A Benchmarking Study of Vision-Based Robotic Grasping Algorithms
Bharath Kumar Ramesh Babu, Sumukh Sreenivasarao Balakrishna, Brian Flynn, Vinayak Kapoor, Adam Norton, Holly Yanco, Berk Calli
AI summary
Problem
The lack of standardized benchmarking protocols and common experimental setups makes it difficult to fairly compare grasping algorithms, reproduce results, or systematically improve robotic manipulation systems.
Approach
The authors benchmarked two machine-learning and two analytical vision-based grasping algorithms using a standardized protocol across 5,040 real-world and simulation experiments, systematically varying cameras, grippers, lighting, backgrounds, and robot platforms.
Key results
- Evaluated 4 grasping algorithms across 5,040 experiments with 10 YCB objects
- Quantified performance impacts of lighting, background textures, and camera noise
- Identified significant sim-to-real performance discrepancies
- Released open-source benchmarking software and experiment recordings
Why it matters
Provides robotics researchers with a reproducible framework and empirical insights to fairly evaluate and improve vision-based grasping systems under real-world variability.
Abstract
We present a benchmarking study of vision-based robotic grasping algorithms and provide a comparative analysis.
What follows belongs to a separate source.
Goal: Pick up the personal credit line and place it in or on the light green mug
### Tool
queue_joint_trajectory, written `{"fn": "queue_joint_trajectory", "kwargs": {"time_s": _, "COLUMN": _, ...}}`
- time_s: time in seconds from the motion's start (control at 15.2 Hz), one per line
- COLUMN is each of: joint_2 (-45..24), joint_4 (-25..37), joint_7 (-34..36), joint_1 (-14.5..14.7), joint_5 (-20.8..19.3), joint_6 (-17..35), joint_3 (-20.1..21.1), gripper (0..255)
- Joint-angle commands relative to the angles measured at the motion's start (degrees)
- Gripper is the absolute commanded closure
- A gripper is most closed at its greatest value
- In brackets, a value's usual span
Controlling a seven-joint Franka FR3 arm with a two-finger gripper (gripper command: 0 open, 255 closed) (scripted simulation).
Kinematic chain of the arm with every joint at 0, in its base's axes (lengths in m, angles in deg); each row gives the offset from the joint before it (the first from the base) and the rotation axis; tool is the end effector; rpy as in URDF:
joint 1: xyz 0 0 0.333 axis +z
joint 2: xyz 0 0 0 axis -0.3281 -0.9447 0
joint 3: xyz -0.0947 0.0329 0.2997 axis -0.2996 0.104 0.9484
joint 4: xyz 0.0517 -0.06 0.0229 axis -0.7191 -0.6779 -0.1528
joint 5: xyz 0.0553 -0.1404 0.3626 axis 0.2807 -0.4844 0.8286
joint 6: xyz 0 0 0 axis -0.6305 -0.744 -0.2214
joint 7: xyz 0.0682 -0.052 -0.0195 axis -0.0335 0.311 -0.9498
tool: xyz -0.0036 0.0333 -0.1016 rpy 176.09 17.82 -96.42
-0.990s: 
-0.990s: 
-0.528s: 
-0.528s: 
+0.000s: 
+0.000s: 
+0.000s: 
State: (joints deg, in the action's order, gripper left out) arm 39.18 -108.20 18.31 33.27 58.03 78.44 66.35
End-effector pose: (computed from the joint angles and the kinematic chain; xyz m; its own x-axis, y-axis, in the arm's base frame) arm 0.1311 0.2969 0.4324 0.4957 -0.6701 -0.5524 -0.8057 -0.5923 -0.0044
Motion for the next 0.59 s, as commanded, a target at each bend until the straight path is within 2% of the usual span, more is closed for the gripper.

In particular, we compare two machine-learning-based and two analytical algorithms using an existing benchmarking protocol from the literature and determine the algorithms’ strengths and weaknesses under different experimental conditions. These conditions include variations in lighting, background textures, cameras with different noise levels, and grippers. We also run analogous experiments in simulations and with real robots and present the discrepancies. Some experiments are also run in two different laboratories using the same protocols to further analyze the repeatability of our results. We believe that this study, comprising 5040 experiments, provides important insights into the role and challenges of systematic experimentation in robotic manipulation and guides the development of new algorithms by considering the factors that could impact the performance. The experiment recordings1 and our benchmarking software2 are publicly available.